#### Work instruction:
Of the entries below, return only those lines from the line with "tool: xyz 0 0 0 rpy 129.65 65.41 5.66" to the line with "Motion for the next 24", exactly, both included.

#### Input:

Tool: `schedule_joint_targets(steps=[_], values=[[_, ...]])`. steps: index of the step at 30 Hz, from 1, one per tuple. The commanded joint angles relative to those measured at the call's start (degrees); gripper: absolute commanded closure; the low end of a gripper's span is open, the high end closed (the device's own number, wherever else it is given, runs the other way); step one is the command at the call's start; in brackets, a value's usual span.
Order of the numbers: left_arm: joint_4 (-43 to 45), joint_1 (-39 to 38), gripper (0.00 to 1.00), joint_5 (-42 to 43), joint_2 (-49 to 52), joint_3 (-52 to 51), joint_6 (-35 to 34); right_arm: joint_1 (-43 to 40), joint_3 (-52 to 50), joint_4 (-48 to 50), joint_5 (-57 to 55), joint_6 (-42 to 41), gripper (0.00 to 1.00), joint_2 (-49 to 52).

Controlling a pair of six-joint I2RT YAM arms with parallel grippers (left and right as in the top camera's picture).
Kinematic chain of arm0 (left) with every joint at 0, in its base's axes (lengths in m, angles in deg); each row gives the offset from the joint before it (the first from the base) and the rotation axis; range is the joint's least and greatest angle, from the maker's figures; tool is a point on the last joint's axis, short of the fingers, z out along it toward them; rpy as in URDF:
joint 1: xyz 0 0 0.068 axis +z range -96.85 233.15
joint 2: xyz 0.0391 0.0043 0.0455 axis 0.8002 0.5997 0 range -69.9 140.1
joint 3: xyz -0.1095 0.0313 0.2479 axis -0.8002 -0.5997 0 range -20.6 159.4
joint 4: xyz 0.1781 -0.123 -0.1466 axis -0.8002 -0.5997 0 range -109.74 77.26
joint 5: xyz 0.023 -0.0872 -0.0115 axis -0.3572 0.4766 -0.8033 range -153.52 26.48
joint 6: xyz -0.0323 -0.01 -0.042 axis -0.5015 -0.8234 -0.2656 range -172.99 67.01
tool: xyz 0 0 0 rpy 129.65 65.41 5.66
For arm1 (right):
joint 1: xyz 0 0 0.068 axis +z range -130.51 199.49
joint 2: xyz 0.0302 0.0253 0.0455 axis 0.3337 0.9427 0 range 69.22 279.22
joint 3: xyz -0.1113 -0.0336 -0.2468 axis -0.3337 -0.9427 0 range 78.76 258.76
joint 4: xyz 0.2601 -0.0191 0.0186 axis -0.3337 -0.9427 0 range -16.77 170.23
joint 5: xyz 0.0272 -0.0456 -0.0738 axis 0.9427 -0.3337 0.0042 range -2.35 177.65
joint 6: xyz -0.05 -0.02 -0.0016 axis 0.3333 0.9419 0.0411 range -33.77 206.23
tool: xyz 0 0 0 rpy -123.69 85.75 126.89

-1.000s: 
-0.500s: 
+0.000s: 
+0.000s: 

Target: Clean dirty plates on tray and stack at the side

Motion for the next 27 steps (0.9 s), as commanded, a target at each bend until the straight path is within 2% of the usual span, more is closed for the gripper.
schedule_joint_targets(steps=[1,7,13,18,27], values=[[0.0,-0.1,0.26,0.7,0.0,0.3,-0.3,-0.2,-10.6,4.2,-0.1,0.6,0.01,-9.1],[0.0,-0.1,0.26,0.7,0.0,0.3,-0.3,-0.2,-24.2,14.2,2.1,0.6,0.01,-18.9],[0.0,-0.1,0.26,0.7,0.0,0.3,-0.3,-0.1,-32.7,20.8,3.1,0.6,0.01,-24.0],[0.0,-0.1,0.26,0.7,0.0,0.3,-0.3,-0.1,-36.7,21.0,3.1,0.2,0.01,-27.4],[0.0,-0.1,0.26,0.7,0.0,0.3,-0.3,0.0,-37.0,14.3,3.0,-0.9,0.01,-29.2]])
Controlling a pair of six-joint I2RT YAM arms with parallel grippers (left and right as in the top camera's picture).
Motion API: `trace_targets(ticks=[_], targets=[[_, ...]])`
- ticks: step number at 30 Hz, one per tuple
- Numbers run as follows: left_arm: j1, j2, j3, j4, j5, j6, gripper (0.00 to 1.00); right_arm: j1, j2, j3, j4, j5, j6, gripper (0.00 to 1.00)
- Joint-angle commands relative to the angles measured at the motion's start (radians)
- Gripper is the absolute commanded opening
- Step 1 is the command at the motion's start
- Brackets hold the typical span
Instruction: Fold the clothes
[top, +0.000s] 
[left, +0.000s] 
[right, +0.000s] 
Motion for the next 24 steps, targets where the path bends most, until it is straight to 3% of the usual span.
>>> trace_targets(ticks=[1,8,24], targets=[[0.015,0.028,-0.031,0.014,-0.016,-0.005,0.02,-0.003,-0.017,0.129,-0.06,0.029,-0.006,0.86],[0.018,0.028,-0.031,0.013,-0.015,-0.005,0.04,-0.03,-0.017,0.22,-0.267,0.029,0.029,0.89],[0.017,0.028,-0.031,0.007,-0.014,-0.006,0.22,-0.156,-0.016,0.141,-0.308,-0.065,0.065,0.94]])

#### Answer to this problem:
tool: xyz 0 0 0 rpy 129.65 65.41 5.66
For arm1 (right):
joint 1: xyz 0 0 0.068 axis +z range -130.51 199.49
joint 2: xyz 0.0302 0.0253 0.0455 axis 0.3337 0.9427 0 range 69.22 279.22
joint 3: xyz -0.1113 -0.0336 -0.2468 axis -0.3337 -0.9427 0 range 78.76 258.76
joint 4: xyz 0.2601 -0.0191 0.0186 axis -0.3337 -0.9427 0 range -16.77 170.23
joint 5: xyz 0.0272 -0.0456 -0.0738 axis 0.9427 -0.3337 0.0042 range -2.35 177.65
joint 6: xyz -0.05 -0.02 -0.0016 axis 0.3333 0.9419 0.0411 range -33.77 206.23
tool: xyz 0 0 0 rpy -123.69 85.75 126.89

-1.000s: 
-0.500s: 
+0.000s: 
+0.000s: 

Target: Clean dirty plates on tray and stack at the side

Motion for the next 27 steps (0.9 s), as commanded, a target at each bend until the straight path is within 2% of the usual span, more is closed for the gripper.
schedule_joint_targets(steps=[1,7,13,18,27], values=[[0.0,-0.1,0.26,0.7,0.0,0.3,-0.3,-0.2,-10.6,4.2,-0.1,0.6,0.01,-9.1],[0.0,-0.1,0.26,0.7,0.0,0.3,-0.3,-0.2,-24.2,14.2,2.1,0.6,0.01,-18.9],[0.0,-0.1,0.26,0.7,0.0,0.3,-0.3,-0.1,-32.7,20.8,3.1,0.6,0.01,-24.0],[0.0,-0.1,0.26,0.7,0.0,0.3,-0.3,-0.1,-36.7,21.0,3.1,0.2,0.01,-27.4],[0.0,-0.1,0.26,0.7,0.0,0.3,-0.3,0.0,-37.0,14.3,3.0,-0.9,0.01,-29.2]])
Controlling a pair of six-joint I2RT YAM arms with parallel grippers (left and right as in the top camera's picture).
Motion API: `trace_targets(ticks=[_], targets=[[_, ...]])`
- ticks: step number at 30 Hz, one per tuple
- Numbers run as follows: left_arm: j1, j2, j3, j4, j5, j6, gripper (0.00 to 1.00); right_arm: j1, j2, j3, j4, j5, j6, gripper (0.00 to 1.00)
- Joint-angle commands relative to the angles measured at the motion's start (radians)
- Gripper is the absolute commanded opening
- Step 1 is the command at the motion's start
- Brackets hold the typical span
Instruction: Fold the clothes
[top, +0.000s] 
[left, +0.000s] 
[right, +0.000s] 
Motion for the next 24 steps, targets where the path bends most, until it is straight to 3% of the usual span.

Nothing more is needed to complete the output.